##### Exercise data
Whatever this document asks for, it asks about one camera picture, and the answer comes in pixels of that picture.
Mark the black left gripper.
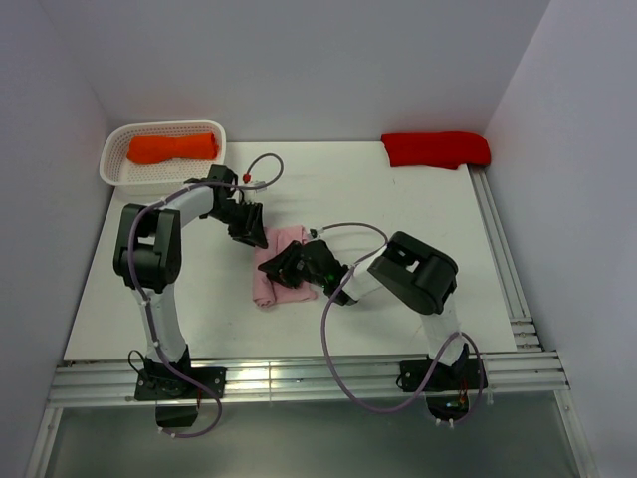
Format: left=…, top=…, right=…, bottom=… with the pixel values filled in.
left=207, top=200, right=268, bottom=248

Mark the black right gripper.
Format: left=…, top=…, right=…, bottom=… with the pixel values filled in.
left=258, top=240, right=327, bottom=289

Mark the pink t shirt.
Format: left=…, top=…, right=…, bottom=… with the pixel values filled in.
left=252, top=225, right=318, bottom=310

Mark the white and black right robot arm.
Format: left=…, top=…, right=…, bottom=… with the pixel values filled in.
left=258, top=231, right=469, bottom=388

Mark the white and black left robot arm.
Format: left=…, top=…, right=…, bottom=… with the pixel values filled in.
left=112, top=165, right=268, bottom=401

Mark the white perforated plastic basket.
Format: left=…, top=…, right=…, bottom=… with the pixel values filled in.
left=100, top=120, right=227, bottom=195

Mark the rolled orange t shirt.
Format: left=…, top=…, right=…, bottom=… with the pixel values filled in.
left=126, top=133, right=219, bottom=165

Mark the folded red t shirt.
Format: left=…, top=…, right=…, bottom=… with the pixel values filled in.
left=381, top=131, right=492, bottom=170

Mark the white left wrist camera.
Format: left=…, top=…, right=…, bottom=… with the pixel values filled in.
left=247, top=181, right=268, bottom=193

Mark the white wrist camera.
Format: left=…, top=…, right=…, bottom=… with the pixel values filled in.
left=309, top=226, right=328, bottom=239
left=247, top=181, right=268, bottom=193

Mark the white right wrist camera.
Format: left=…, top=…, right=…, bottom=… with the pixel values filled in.
left=309, top=226, right=328, bottom=239

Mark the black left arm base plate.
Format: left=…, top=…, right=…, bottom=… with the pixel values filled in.
left=133, top=366, right=227, bottom=401

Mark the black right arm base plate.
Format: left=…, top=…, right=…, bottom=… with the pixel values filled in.
left=396, top=358, right=489, bottom=392

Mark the aluminium right side rail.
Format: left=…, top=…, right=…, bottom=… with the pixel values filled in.
left=469, top=166, right=543, bottom=352

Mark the aluminium front rail frame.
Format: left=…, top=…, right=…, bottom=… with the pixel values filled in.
##########
Work instruction: Look above for the line with "Mark the white and black left robot arm."; retype exactly that line, every line after it up to the line with "Mark the white perforated plastic basket.", and that line too, nothing else.

Solution:
Mark the white and black left robot arm.
Format: left=…, top=…, right=…, bottom=… with the pixel values filled in.
left=112, top=165, right=268, bottom=401

Mark the white perforated plastic basket.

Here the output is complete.